• [EXCERPTED RECORDS]:
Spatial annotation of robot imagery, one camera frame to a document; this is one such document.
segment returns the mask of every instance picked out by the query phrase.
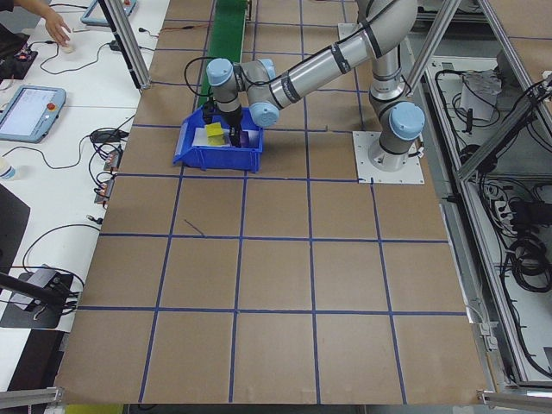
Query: floor tile
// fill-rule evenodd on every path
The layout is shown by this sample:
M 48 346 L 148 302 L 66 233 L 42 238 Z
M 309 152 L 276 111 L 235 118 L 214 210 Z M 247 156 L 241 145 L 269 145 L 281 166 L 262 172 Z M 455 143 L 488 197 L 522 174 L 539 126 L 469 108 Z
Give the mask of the floor tile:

• [WHAT THE TASK ASKS]: Every line of the records above must reappear exactly, though the pictures must not.

• [RESPONSE TO THE EXERCISE]:
Spatial annotation of robot imagery, one camera frame to a document; this is one such document.
segment returns the mask of every instance picked out by the query phrase.
Query: floor tile
// fill-rule evenodd on every path
The layout is shown by this sample:
M 48 346 L 148 302 L 66 233 L 42 238 Z
M 309 152 L 276 111 L 235 118 L 214 210 Z M 247 156 L 241 145 L 269 145 L 281 166 L 262 172 Z M 455 143 L 488 197 L 522 174 L 539 126 L 469 108 Z
Give the mask of the floor tile:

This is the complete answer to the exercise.